The quality of the Seine River in terms of NO\(_{2}^{-}\) is controlled by anthropogenic effluents, but is also highly affected by flow conditions (Figs. 3 and 4). CSOs and the SAV effluent induce larger increases in [NO\(_{2}^{-}\)] 90 during low flow periods due to higher NO\(_{2}^{-}\) production in the river system. Indeed, low flow conditions coincide with periods of higher temperatures, which promotes nitrification activity (Raimonet et al. 2015).

Nitrate

From the Paris urban area to the entrance of the estuary, the Seine River’s quality status in terms of NO\(_{3}^{-}\) is constantly good (Figs. 3 and 4). NO\(_{3}^{-}\) mainly originates from the runoff from arable lands from the upstream agricultural drainage basins, which explains the large proportion of annual variability in the upstream sector (>70 % in Suresnes and Sartrouville, see Table 3). NO\(_{3}^{-}\) concentrations are therefore less affected by urban effluents than those of the other nitrogen compounds (NH\(_{4}^{+}\) and NO\(_{2}^{-}\)), even though the SAV effluent induces a clear increase in [NO\(_{3}^{-}\)] 90 and a decrease in the proportion of seasonal variability of NO\(_{3}^{-}\) concentrations (Fig. 3 and Table 3).

Fig. 4
figure 4

Longitudinal profiles of the water quality status of the Seine River estimated for a) the whole 2007-2012 period, b) low flows and c) high flows

However, during low flow periods, when the runoff from agricultural lands is lower, SAV has a more visible effect on [NO\(_{3}^{-}\)] 90, which is multiplied by 2 downsteam the effluent outlet, but remains within the range of the good quality status (Figs. 3 and 4).

Chlorophyll a

The water quality status in terms of chl a shifts progressively from a very good status to a good status along the studied stretch (Figs. 3 and 4). Contrary to the other studied variables, physical and anthropogenic heterogeneities do not exert any direct impact on [chl a] 90. [chl a] 90 and Δ[chl a] 90 both increase along the river stretch. This can be explained by the fact that the intensity of the blooms increases, notably due to longer residence times. Even though there is no direct effect of anthropogenic effluents on [chl a] 90, algal growth is promoted by the large inflows of nutrients, which contribute to the increase of the blooms’ intensity. The proportion of seasonal variability in the total variability of chl a concentrations does not seem to be affected by the different anthropogenic heterogeneities and remains in the range of 20-30 % along the studied stretch (Table 3).
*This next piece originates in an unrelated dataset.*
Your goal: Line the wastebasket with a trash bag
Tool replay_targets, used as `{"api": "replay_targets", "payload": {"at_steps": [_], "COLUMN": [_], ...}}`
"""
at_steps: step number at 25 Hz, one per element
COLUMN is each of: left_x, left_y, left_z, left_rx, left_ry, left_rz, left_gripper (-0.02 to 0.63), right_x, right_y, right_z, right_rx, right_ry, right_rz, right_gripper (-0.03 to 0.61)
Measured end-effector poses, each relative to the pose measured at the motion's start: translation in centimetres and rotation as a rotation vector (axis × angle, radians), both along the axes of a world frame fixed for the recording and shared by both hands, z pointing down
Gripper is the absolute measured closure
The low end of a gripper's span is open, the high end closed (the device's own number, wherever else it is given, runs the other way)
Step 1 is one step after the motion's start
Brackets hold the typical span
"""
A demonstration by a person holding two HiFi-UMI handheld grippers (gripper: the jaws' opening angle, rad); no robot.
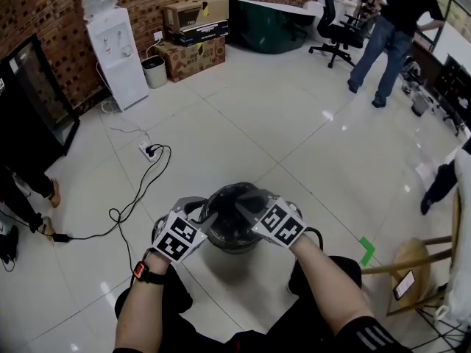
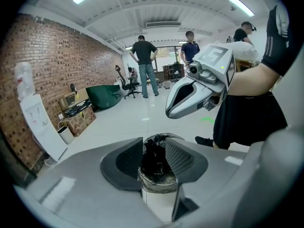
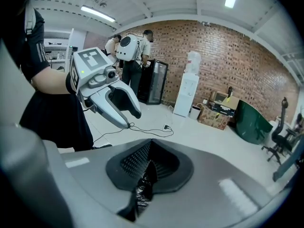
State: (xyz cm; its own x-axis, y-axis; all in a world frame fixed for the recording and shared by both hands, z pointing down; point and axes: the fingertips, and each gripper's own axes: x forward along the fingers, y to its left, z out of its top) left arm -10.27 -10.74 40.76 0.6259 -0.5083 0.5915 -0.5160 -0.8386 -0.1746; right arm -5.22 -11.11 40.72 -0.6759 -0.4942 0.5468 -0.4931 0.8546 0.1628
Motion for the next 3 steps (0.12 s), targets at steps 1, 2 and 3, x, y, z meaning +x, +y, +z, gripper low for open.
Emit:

Hydrology has a clear effect on the water quality status in terms of chl a , since algae blooms usually coincide with periods of low discharge (Garnier et al. 1995; Garnier and Billen 2007; Descy et al. 2012). During low flow periods, [chl a] 90 can reach values corresponding to the medium quality status in the downstream sector of the study area, where high nutrient concentrations and long water residence times promote high algal growth (Figs. 3 and 4).

Dissolved oxygen

In terms of O 2 and based on the 10 % quantiles calculated for the whole 2007–2012 period, the quality status of the Seine River fluctuates between the very good and good statuses upstream from SAV (Figs. 3 and 4). Downstream from SAV, the 10 % quantile drops rapidly and reaches the threshold of the medium status. Downstream from the Seine-Oise confluence, and after re-oxygenation at the Andrésy dam just downstream from the confluence (KP 79), [O 2] 10 values return to the good status. In the downstream section, the quantile values increase, and exceed the very good status threshold downstream from the Notre Dame de la Garenne dam (KP 170, see Fig. 1 for location). O 2 concentrations exert a high seasonal variability that accounts for more than 70 % of their total variability along the studied stretch (Table 3).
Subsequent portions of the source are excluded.